In other words, each and every thing we do towards becoming free of foreign oil dependence is significant…I’m not so sure for that matter that we wouldn’t see some change in price immediately, but that’s just my opinion. I keep coming back to supply and demand, of course.

If I hear one more leftist Democrat say the “it wouldn’t help” and “we won’t see a change in the price of gas” mantra, I simply may just have to pull my hair out.

The basic idea behind not drilling in places like ANWR is that some people don’t want them to be spoiled. If a) spoiling ANWR would yield no immediate results, b) whatever results come of it would be short-lived (based on the amount of oil estimated to be there), and c) other options for energy exist (if only we had the will to go after them), then what is the point?

To tighten up you analogy, drilling in ANWR under the circumstances would be like lopping chunks off your body as a weight-loss solution when your healthcare provider will pay for gastric bypass surgery, assuming you had the gumption to sit through the counseling and fill out the paperwork.

Oh, I forgot: It won’t help, and we won’t see a change in the price of gas.

[If a) spoiling ANWR would yield no immediate results,] Your pretense is wrong…it wouldn’t “spoil” ANWR. What facts do you have to back up that we would “spoil” it?

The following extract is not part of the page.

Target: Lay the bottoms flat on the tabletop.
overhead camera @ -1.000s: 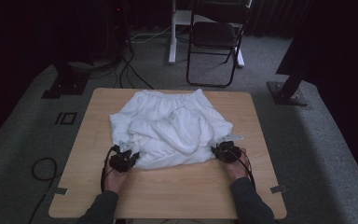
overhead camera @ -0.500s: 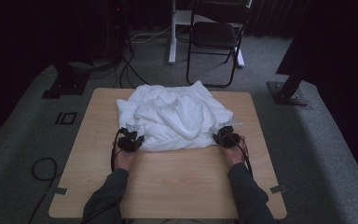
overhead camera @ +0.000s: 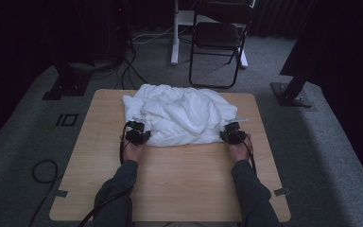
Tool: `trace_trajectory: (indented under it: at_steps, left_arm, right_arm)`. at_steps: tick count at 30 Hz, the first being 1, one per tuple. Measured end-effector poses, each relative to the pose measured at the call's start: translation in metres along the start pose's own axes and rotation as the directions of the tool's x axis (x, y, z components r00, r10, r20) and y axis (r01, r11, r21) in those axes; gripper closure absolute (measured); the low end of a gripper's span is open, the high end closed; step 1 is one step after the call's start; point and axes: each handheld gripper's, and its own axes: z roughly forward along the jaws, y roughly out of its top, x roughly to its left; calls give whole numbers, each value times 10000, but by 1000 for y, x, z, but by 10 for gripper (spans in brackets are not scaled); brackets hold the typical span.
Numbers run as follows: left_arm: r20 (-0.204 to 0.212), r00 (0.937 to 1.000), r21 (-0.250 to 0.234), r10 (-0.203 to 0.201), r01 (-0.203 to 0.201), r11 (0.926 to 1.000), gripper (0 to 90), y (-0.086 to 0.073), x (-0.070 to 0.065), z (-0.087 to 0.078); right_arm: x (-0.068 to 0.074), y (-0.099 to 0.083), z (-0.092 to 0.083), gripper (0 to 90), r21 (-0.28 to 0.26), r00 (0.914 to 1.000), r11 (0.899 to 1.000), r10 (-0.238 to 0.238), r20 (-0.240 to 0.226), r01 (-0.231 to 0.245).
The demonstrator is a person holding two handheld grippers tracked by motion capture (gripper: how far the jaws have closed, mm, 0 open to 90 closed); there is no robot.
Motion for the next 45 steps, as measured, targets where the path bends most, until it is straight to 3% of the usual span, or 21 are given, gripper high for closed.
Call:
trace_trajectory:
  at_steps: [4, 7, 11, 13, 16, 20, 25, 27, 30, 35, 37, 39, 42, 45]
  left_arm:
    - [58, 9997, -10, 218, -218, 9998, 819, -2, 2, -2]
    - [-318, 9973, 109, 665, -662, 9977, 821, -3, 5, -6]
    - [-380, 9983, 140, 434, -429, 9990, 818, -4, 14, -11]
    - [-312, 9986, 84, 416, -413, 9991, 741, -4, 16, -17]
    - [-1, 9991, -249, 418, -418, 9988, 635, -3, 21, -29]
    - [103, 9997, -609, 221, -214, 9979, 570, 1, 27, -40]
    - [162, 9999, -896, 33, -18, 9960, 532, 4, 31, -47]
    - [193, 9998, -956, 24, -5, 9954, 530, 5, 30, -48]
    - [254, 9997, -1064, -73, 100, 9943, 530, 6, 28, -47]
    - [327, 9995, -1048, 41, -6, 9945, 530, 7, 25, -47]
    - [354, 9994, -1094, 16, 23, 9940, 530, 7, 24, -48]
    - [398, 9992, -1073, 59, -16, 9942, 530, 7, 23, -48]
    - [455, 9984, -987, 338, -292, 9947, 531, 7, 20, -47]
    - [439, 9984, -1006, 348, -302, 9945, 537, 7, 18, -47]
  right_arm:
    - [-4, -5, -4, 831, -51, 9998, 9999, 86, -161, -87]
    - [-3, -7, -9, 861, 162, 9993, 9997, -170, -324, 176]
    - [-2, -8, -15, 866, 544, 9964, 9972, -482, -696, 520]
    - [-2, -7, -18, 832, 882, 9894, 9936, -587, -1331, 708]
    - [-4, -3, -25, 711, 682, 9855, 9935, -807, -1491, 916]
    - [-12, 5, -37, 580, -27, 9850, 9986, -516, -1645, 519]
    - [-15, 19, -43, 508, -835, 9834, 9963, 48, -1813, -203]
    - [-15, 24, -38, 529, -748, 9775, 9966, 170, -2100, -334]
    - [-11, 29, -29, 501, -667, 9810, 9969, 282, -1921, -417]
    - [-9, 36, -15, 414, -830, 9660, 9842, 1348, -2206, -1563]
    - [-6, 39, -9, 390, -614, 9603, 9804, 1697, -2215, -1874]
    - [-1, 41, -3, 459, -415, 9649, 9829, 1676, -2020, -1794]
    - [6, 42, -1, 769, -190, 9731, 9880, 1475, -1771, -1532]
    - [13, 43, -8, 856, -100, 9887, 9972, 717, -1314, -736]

[and c) other options for energy exist (if only we had the will to go after them), then what is the point?] Wrong again…attempts at exploring other options for energy are being pursued. In fact, I just heard John McCain say this morning at a Town Hall in Fresno this morning say that he would pursue SEVERAL and ALL options for alternative energy when he is President.

As far as your help with my poor analogy, I think I’ll stick by my poor analogy, but thanks anwyay.

I mentioned here a fairly detailed alternative energy plan that will naturally be complete in 2050 without government help although it could be much quicker with government help (such as by granting permits). The Democrats just squawk. They have no energy plan. They may have ideas, but there is nothing close to reality. Just pick and alternative energy source and you will see Democrats fighting Democrats on every single alternative energy source.

Hydoelectric dams? They help prevent some fish from spawning and wildlife that depend on those fish to eat.
Nuclear energy? Creates nuclear waste that no state wants.
Wind energy? Loud and kills birds.
Solar energy? It either takes up land used by wildlife or forces people like the poor to put the panels on theri roofs. Since solar power is the most costiest form of energy, the poor will “pay to much” for energy.
Thermo energy? Those sources are far away from energy grids and are often surrounded by abundant wildlife that can be spooked or disrupted.
Alternative fuels (plant waste, natural gas, hydrogen)? Plant waste (ethenol, alcohol) wastes farm land (driving up prices) and still causes pollution. Nobody knows how one is going to get hydrogen, but the Hindenburg is an example of what happens to a large mass of hydrogen when it catches fire. Not only that, to make fuel cells work one needs one of the most expensive and rarest metals out there, platnium. That will hurt the poor since portable fuel cell generators go for $6,000-$8,000. Cars will probably cost a lot more than regular gas cars and even the cheapo cars will probably get stollen as converters are being stolen for the same reason (converters also contain platinum).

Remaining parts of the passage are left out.